• [EXERCISE BRIEF] Once every line below with "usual" has been counted, state the total and nothing else.

• [GIVEN MATERIAL]

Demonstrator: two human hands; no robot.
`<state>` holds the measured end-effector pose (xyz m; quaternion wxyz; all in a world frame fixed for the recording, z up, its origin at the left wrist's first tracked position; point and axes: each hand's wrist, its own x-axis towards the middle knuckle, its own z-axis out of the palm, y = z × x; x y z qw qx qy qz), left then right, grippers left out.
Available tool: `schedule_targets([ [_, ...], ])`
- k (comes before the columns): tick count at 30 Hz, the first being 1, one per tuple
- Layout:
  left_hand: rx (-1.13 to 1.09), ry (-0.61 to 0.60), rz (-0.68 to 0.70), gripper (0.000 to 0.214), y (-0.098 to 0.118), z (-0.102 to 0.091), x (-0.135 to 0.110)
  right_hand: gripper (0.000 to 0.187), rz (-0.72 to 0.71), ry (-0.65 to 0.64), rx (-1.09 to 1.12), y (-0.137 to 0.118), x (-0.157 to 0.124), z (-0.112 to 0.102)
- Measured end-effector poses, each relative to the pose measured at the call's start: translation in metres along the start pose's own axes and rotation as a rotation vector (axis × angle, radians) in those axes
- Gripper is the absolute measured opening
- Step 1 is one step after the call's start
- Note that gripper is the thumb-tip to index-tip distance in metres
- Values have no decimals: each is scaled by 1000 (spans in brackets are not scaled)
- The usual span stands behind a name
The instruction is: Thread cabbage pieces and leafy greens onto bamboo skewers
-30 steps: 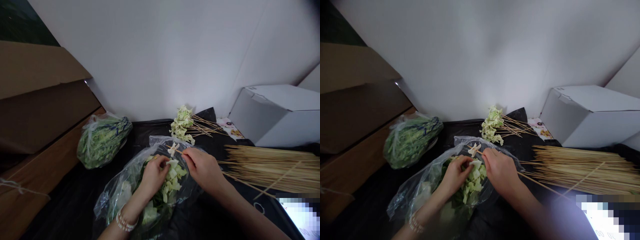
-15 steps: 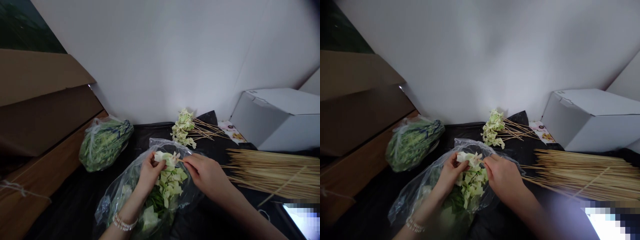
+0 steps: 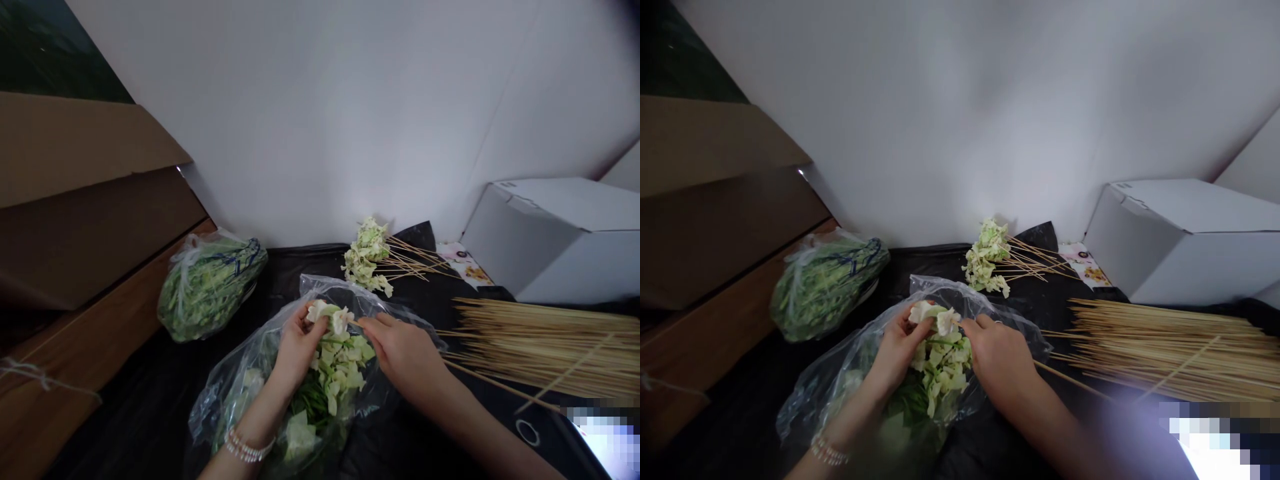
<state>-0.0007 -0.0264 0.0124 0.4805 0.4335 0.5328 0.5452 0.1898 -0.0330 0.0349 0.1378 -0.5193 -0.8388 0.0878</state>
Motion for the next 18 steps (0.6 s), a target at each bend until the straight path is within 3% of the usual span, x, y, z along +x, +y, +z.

• [YOUR SOLUTION] 2